Your friend is right. I've seen problems with some roller rockers without needle bearings or bushings. Most of the time, I machine a groove in the 4th cam journal. This makes it oil 100%. A .050" wide by .020" deep groove does the job.
Doing it with simple lines from the deck/head feed galley to the lifter circuit works nice too. I use hard brake line and fittings.
So you just drill and tap the top end feed galley and turn the cam bearing up side down to block the top end oiling holes? Then drill a new cam journal oiling hole from the main passage. On the other end you just eyeball a location (and hope you drill into the main lifter galley) then just connect with steel brake line?
On some aftermarket heads, like Indy, they use external oil lines to the rear two galley holes below the deck, but above the bell housing.
That would probably be where the oil pressure sender sits. A simple tee with a line to each head, however, you will need to drill into the rear rocker pedestal bolt hole and I guess plug the passage at the stock location.

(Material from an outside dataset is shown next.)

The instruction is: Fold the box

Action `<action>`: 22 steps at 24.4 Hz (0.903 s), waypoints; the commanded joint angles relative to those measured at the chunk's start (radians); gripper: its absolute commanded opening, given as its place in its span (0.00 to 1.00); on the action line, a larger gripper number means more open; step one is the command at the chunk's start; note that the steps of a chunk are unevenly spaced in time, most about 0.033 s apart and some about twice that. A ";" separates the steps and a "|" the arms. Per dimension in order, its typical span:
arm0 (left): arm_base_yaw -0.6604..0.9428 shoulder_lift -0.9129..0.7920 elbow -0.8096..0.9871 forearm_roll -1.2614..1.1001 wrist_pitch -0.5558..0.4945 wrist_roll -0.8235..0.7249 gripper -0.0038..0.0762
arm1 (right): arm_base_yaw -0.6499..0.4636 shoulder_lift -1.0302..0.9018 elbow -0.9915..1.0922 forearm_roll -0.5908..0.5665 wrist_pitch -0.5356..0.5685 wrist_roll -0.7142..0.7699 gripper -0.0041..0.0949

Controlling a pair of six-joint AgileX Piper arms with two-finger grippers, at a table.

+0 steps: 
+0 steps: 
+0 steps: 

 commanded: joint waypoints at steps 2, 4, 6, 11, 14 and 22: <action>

I built a B1 head engine using an Indy aluminum Hemi block once. (Before the wedge came out). The block conversion was a total pita. I used a jumper line between the two oil passengers in the valley. I machined the heads, under the rocker stands for NOS jets as restrictors.
Ford FE engines are the easiest. You just drop a Holley main jet right in the oil passage on on rocker pedestal under the shaft. If mopars were that easy...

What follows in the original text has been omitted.